# taz.de -- Berliner Fashion Week: Die Schwere des Glitzerns
       
       > Neue Ideen gibt es auf der Berliner Fashion Week kaum. Die kleinen Labels
       > haben sie, aber ihnen fehlen die finanziellen Mittel für glamouröse
       > Auftritte.
       
 (IMG) Bild: Alles hat nach Luxus und Leichtigkeit auzusehen: Vladimir Karaleevs Kreationen aus dem vergangenen Jahr.
       
       BERLIN taz | Der Wind sprüht Regentropfen an halbblinde Scheiben; die
       Silhouette der Stadt verwäscht im grauen Einerlei des nasskalten
       Januartages. Auf der Leipziger Straße reißen Autos Pfützenwasser vom
       Asphalt, dahinter zeichnen sich turmhohe Plattenbauten aus DDR-Zeiten ab.
       Vladimir Karaleev hastet in sein schmales Atelier, er achtet nicht weiter
       auf die trübe Aussicht.
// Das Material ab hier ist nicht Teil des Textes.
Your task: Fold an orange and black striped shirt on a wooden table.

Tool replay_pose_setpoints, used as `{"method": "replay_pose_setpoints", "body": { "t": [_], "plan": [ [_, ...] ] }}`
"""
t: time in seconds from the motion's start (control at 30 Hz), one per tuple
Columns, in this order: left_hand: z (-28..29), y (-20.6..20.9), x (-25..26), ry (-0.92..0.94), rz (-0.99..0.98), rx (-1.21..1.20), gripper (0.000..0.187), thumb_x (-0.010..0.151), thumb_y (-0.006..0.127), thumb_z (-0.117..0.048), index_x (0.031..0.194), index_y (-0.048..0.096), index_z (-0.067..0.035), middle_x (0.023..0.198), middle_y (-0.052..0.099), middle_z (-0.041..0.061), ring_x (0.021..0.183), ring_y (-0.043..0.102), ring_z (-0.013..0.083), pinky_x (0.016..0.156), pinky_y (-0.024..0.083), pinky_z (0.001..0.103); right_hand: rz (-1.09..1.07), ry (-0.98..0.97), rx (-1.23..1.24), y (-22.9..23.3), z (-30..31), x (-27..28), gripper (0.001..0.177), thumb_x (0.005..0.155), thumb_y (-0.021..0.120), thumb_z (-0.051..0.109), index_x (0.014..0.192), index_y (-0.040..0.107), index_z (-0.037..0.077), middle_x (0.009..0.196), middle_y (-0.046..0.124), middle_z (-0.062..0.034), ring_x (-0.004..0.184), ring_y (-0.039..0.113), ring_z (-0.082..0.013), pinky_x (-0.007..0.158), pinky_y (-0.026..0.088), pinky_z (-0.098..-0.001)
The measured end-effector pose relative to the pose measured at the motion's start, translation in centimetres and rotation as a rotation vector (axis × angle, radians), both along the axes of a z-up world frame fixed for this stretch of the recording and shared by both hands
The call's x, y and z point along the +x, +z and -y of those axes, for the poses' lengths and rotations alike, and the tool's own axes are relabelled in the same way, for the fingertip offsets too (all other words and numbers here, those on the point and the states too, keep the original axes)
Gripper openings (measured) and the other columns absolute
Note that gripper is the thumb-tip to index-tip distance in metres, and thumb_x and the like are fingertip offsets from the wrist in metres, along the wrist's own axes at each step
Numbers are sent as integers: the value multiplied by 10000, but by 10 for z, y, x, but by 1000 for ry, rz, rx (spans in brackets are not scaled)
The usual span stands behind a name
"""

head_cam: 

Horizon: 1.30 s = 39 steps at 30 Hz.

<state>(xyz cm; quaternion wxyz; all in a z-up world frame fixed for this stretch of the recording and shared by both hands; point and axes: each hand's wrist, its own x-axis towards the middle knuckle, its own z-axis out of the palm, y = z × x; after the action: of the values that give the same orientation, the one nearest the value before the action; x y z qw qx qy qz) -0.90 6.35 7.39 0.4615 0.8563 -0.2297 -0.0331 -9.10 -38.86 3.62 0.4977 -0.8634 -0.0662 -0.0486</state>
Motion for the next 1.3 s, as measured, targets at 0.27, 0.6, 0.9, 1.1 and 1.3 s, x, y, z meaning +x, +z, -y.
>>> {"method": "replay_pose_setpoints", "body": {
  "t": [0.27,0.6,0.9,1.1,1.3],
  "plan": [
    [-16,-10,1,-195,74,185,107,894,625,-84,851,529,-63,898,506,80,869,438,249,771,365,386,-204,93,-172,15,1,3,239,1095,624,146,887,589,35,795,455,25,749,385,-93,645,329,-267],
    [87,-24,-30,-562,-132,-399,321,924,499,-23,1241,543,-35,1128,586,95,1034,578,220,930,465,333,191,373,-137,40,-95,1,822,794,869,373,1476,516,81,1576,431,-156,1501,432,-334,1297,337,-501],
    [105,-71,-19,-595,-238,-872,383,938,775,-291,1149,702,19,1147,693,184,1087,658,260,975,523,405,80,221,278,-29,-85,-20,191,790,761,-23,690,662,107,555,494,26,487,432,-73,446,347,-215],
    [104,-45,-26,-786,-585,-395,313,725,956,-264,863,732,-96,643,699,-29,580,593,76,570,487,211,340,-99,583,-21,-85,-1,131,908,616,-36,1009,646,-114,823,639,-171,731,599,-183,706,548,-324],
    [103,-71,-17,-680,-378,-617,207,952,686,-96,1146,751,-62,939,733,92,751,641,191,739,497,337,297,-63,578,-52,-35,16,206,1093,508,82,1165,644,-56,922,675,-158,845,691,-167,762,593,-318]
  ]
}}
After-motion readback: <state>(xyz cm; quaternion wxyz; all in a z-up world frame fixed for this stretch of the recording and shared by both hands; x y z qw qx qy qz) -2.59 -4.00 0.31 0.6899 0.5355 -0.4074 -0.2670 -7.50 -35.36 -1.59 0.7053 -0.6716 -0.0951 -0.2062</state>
Er stellt sich an den weißen Pressholztisch, der
       einen Teil des Raums füllt, und geht im Kopf durch, was alles noch zu
       erledigen ist. Bis zur Fashion Week bleibt nicht mehr viel Zeit.
       
       Die Kollektion steht so weit, nur die Hosen sind noch nicht fertig. Dann
       das Casting der Models, das kann etwas schwierig werden. „Ich habe kein
       wahnsinnig großes Budget“, sagt er, „wir können nicht die gleichen Preise
       bieten wie andere.“ Also muss er abwarten, welche Mädchen er abkriegt.
       
       So läuft das für ihn jede Saison auf der Fashion Week, wo es nicht nur
       darauf ankommt, eine überzeugende Kollektion zu zeigen, sondern auch ein
       schillerndes Bild zu entwerfen, ein Trugbild, wie so viele Bilder in der
       Modebranche trügen, in der alles immer nach Luxus und Leichtigkeit aussehen
       muss.
       
       Gerade kleinere Labels tun sich schwer, solche Auftritte zu finanzieren.
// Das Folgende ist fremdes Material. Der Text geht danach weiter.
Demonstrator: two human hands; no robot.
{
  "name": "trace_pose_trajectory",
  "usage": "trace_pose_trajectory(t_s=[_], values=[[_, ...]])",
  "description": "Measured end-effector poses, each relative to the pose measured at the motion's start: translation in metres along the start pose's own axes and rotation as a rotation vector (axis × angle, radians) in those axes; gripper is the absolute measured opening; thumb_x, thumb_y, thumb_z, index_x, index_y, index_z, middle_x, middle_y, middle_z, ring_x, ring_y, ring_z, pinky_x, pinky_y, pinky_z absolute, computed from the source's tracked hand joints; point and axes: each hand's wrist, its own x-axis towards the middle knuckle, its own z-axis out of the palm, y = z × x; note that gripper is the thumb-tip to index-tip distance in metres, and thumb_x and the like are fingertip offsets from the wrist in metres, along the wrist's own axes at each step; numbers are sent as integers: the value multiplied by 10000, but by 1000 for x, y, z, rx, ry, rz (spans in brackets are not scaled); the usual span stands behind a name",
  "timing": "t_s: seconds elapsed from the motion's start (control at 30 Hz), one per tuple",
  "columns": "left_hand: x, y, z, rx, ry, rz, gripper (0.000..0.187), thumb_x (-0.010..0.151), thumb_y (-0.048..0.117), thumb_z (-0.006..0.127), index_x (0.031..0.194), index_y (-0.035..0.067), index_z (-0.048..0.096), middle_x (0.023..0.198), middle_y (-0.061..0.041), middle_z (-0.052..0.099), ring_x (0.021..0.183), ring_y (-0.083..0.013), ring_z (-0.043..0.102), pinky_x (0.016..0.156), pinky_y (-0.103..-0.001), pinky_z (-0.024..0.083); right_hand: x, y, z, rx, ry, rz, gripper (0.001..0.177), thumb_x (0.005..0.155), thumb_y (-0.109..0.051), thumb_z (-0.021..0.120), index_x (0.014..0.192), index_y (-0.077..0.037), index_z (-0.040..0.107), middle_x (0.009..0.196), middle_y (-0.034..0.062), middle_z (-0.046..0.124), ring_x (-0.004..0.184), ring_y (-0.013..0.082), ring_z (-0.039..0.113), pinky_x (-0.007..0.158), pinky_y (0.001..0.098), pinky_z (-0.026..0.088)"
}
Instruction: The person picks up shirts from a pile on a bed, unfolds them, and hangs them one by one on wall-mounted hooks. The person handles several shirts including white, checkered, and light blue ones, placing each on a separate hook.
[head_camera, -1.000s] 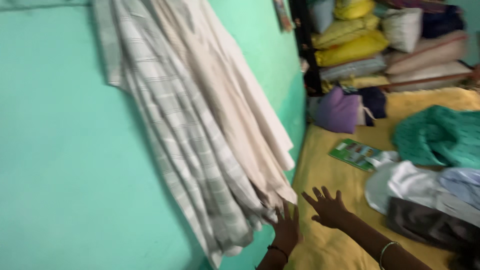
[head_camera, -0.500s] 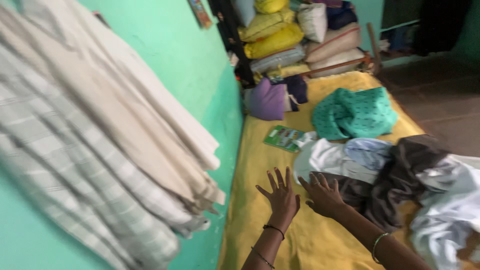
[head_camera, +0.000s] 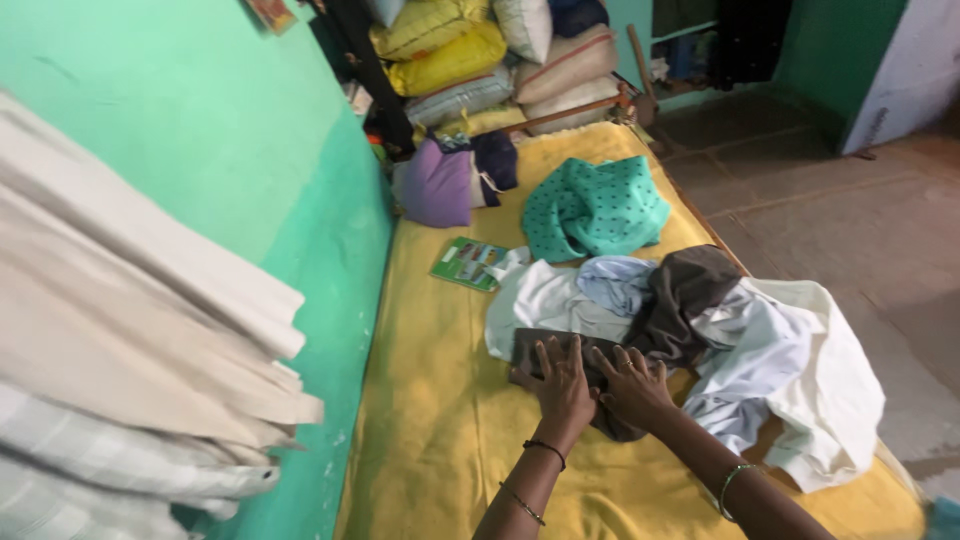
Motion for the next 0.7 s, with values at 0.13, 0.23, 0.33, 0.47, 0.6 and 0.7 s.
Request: trace_pose_trajectory(t_s=[0.13,0.23,0.33,0.47,0.6,0.7], values=[[25,27,26,23,-41,46,975,861,351,764,1616,177,171,1670,-236,156,1547,-461,40,1021,-919,18,0,32,16,35,77,37,844,872,-466,709,1569,-308,262,1553,91,379,1460,307,328,1046,657,345],[42,46,48,35,-43,75,946,853,301,776,1612,185,224,1667,-252,186,1550,-473,54,1014,-921,12,1,57,28,42,68,67,851,859,-458,709,1566,-308,258,1541,74,390,1453,294,340,1049,631,361],[55,62,62,-27,-90,118,963,839,327,791,1605,165,231,1668,-246,203,1561,-466,58,1033,-919,0,5,84,32,67,46,115,850,876,-445,711,1569,-314,236,1541,71,382,1444,315,329,1053,638,356],[77,76,82,-29,-90,200,904,876,304,769,1594,145,245,1656,-258,221,1551,-483,58,1009,-931,-7,20,111,30,78,-44,215,927,870,-433,745,1593,-310,178,1564,85,344,1475,309,299,1066,643,352],[104,75,116,-48,-225,166,923,874,335,748,1604,161,210,1666,-234,196,1556,-461,45,1036,-918,-17,30,125,46,124,-101,283,912,886,-422,739,1591,-308,172,1575,72,336,1501,296,284,1068,638,362],[108,67,144,-14,-253,181,888,908,299,724,1619,156,212,1672,-238,189,1549,-469,46,1010,-932,-16,34,143,68,104,-105,312,893,892,-352,734,1599,-289,191,1586,103,334,1485,320,307,1050,648,364]])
       Etwa 10.000 Euro kostet eine Präsentation auf dem Laufsteg, 5.000 in einem
       Studio, hinzu kommen die Kosten für Models, Stylisten und PR-Agenten. „Man
       muss Promis einladen“, sagt Karaleev, „die große Show machen, damit alles
       glitzert.“ Er gibt ja nicht viel auf solche Dinge. Doch er weiß, dass Mode
       ein bestimmtes Umfeld braucht, um zur Geltung zu kommen.
       
       ## Zwischen den Welten
       
       Ab und an fällt ihm auf, wie weit beides auseinanderliegt, die Welt, in der
       er lebt, und die, die er für andere erschafft. „Das ist schon absurd
       manchmal“, sagt er, „diese Kluft.“ Vladimir Karaleev ist ein
       hochgewachsener Mann, 31 Jahre alt, dunkel gekleidet, mit ernsten Augen und
       Vollbart. Das Neonröhrenlicht lässt ihn noch blasser und jünger aussehen,
       als er ist. Sein Atelier wirkt wie eine typische Berliner Kreativwerkstatt,
       leere Saftflaschen in der Ecke, Stofffetzen auf dem Parkettboden. Hinten an
       der Wand beugt sich sein Assistent über eine leise surrende Nähmaschine.
       
       Karaleev, geboren und aufgewachsen in Bulgarien, hat sein Label vor sieben
       Jahren gegründet. Er gilt als eines der vielversprechendsten Talente der
       Berliner Modeszene; er hat Formen abstrahiert, Nähte offen stehen lassen,
       das Futter von innen nach außen gestülpt. Inzwischen verkaufen sich seine
       Entwürfe auch ganz gut, vor allem in Fernost, aber auch in den USA und in
       Dubai.
       
       Nur in Deutschland geht es nicht recht voran; der Designer liest oft in den
       Modeblogs, dass seine Sachen untragbar seien. Ratlos zuckt er die
       Schultern; er versteht nicht recht, was die Blogger damit meinen. „In Asien
       ist der Umgang mit Mode ganz anders“, sagt er, „da entscheiden die Leute
       mehr nach Bauchgefühl.“
       
       Nadine Möllenkamp und Silke Geib fragen sich noch, ob Berlin seine
       Versprechen auch einlösen wird. Ihr Label Blænk ist anderthalb Jahre alt;
       bei der Fashion Week sind sie erstmals dabei. „Es ist gut, mitzumachen und
       zu gucken: Was passiert denn da eigentlich?“, meint Geib. „Passiert
       überhaupt irgendwas? Vielleicht erwarten wir das ja nur.“ Auch sie haben
       sich hinter Mauern aus Stahlbeton eingerichtet, im ehemaligen Fernmeldeamt
       nahe dem Berliner Rathaus.
       
       ## Schnell ganz oben
       
       Es ist bereits Abend. Die beiden kauern auf Hockern an einem Tresen. In
       ihrem Atelier sieht alles nüchtern und aufgeräumt aus. Apple-Computer und
       Nähmaschinen haben ihren Platz auf weißen Arbeitstischen, an den Wänden
       hängen Modefotos und Skizzen.
       
       Die Designerinnen sind Ende 30 und nicht neu im Geschäft. Sie haben lange
       für internationale Marken gearbeitet. Möllenkamp trägt ein lockeres
       schwarzes Kleid und hat ihre blonden Haare im Nacken zum Zopf gebunden,
       Geib ist etwas schmaler, mit Jodhpur-Hosen und Jean-Seberg-Frisur. Die
       beiden wirken zuversichtlich, Nervosität bricht nur manchmal durch, in
       flüchtigen Momenten, einer hastigen Bewegung, als das Telefon klingelt.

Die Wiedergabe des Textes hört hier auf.